Corsi e lauree false pur di trovare un posto - di Mauro Spignesi
I più temerari, pur di strappare un buon lavoro, riescono a spacciare un semplice corso universitario per una laurea. Poi c'è chi acquista su internet un titolo accademico da un "ateneo" straniero che magari ha la sede in una città importante, o ha nomi simili ad Harvard, Oxford e Cambridge. E, ancora, c'è chi ha fatto solo uno stage in una azienda e invece racconta d'averci lavorato per anni.

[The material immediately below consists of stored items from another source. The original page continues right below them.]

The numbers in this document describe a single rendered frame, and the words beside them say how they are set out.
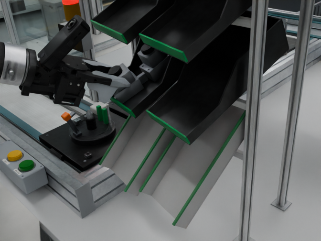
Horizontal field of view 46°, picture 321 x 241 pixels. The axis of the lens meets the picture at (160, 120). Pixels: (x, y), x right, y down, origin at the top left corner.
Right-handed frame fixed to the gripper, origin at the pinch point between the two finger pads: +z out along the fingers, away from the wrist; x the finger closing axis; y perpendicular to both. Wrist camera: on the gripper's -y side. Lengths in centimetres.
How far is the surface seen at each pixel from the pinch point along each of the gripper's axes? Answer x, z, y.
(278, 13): -94, 130, -21
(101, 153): -12.6, 8.8, 28.3
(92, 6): -149, 46, 15
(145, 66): -0.1, 5.0, -3.1
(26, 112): -59, -1, 43
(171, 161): 10.8, 13.6, 14.2
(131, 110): 8.3, 0.3, 4.0
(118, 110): -33.2, 21.0, 24.1
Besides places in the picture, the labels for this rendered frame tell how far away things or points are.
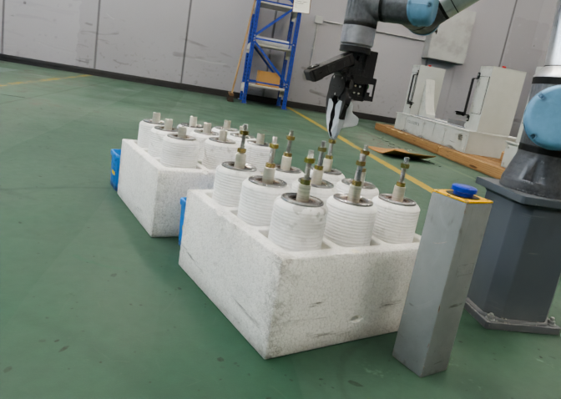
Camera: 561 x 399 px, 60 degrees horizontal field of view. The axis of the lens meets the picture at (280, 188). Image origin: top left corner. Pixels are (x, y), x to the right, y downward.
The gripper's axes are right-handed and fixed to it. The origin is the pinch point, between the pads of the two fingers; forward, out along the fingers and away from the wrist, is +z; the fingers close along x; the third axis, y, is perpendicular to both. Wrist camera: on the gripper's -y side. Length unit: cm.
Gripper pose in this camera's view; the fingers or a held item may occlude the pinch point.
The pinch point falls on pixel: (331, 133)
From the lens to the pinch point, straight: 115.6
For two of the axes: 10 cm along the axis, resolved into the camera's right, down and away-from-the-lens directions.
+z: -1.6, 9.6, 2.3
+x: -3.6, -2.7, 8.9
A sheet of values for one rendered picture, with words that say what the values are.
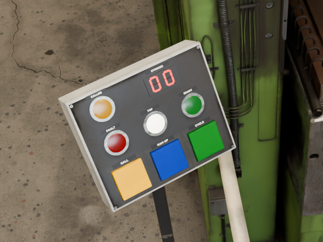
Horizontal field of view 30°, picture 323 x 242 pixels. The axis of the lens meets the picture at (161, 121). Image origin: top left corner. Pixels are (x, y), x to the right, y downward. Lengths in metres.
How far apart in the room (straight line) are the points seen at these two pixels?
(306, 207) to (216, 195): 0.33
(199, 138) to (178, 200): 1.17
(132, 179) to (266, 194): 0.88
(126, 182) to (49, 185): 1.38
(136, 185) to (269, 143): 0.68
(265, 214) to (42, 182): 1.03
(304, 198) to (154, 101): 0.69
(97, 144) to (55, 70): 1.94
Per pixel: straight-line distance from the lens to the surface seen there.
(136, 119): 1.35
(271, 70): 1.73
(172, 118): 1.39
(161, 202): 1.72
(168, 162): 1.40
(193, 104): 1.40
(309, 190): 1.85
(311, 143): 1.67
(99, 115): 1.32
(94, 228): 2.55
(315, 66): 1.65
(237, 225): 1.72
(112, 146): 1.35
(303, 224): 2.00
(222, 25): 1.56
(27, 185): 2.77
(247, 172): 2.05
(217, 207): 2.09
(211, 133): 1.43
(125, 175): 1.37
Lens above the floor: 2.10
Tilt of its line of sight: 47 degrees down
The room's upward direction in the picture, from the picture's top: 9 degrees counter-clockwise
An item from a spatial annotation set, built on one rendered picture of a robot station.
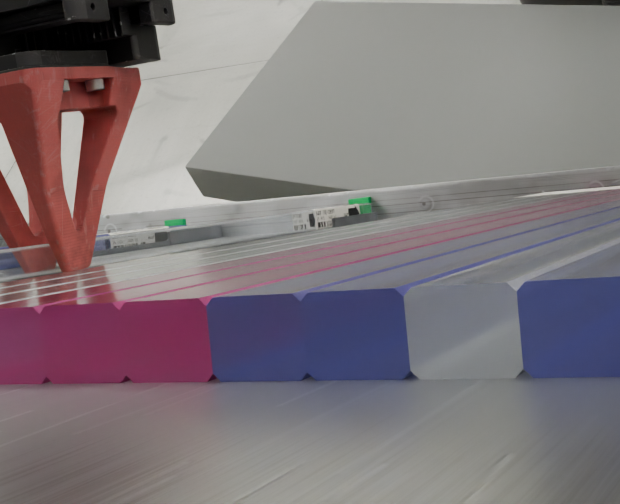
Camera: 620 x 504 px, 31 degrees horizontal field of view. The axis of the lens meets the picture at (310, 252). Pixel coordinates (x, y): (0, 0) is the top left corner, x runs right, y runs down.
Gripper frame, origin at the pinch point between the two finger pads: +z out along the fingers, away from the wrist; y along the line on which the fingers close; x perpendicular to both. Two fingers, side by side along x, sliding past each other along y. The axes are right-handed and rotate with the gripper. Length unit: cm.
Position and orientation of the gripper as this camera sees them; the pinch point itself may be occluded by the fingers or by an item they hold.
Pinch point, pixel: (55, 250)
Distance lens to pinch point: 44.2
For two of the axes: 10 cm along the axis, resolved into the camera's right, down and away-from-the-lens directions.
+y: 8.9, -0.8, -4.4
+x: 4.3, -1.6, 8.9
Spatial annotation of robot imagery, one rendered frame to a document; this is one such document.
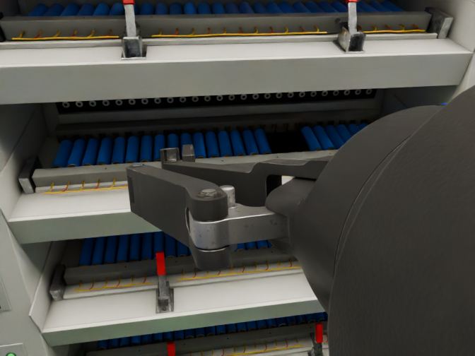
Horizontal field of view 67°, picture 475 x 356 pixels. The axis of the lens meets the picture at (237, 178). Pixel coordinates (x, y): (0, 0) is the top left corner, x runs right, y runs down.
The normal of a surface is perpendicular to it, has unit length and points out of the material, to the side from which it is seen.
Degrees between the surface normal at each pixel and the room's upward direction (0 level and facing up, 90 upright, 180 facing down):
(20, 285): 90
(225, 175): 82
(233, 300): 18
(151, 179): 85
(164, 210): 85
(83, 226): 108
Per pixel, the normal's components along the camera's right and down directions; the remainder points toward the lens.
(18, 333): 0.15, 0.38
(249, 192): -0.66, 0.17
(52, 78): 0.15, 0.65
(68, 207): 0.03, -0.76

Uno degli ultimi casi è venuto alla luce all'Unispital di Zurigo, dove s'è scoperto che un direttore di un importante servizio, proprio grazie e un dottorato acquistato in California, era riuscito ad arrivare ai vertici. L'ha scoperto una società specializzata in ricerche e selezione di personale d'alto livello. Ma il problema dei curriculum zeppi di titoli fasulli, competenze ed esperienze lavorative false, o quasi, è reale. Anche in Ticino. "Nella mia lunga carriera è capitato due volte si imbattermi in casi clamorosi. In entrambi si trattava di una laurea falsa", spiega il titolare di una società di consulenze di Lugano, che preferisce restare anonimo. Con la pressione sul mercato del lavoro, raccontano nelle societàche si occupano di reclutamento di professionisti, e tra le quali c'è una concorrenza piuttosto serrata, inciampare in una irregolarità è facile. Chi invia le proprie referenze tende sempre a esagerare. "Per questo una verifica puntuale è una garanzia innanzitutto per il committente, e poi per noi come società", spiega Yvonne Cedraschi di Pcl Personal consulting di Lugano: "Io uso sempre lo stesso metodo di lavoro, sia che abbia un mandato per la selezione di un importante manager, sia che abbia una richiesta per una segretaria. Voglio capire tutto, e metto alla prova i candidati anche per quanto riguarda la conoscenza delle lingue straniere e nazionali. Faccio da 15 anni questo lavoro e, onestamente, non ho mai trovato grandi falsi. Nel senso di lauree fasulle o titoli inventati. Chiaro, poi, una sicurezza al cento per cento non esiste mai". Con certi programmi informatici oggi cambiare il nome su un attestato e poi stamparlo come una copia perfettamente simile a un originale è facile. E chiaramente non è possibile telefonare nelle università e verificare di persona. "Anche se noi - riprende Cedraschi - i certificati li pretendiamo sempre".
La certezza non esiste in alcun ambito lavorativo, visto che di tanto in tanto spuntano laureati con titoli taroccati o acquisiti in pseudo atenei.
Per questo i consulenti hanno il compito di selezionare, di individuare i candidati che hanno un profilo professionale che coincide davvero con quello richiesto dall'azienda committente. "Noi le verifiche le facciamo a prescindere", racconta Angela Sidler, dell'omonima società luganese di consulenza per la formazione ed il collocamento di personale qualificato, di quadri e dirigenti: "E quando cominciamo a valutare un profilo professionale, verifichiamo voce per voce tutto ciò che lui inserisce nel suo curriculum. Chiediamo anche i certificati e poi, una volta che siamo sicuri che tutto sia a posto, passiamo l'intero dossier all'azienda. Non abbiamo però ricevuto mai richieste precise, dirette, per verificare specificatamente un curriculum".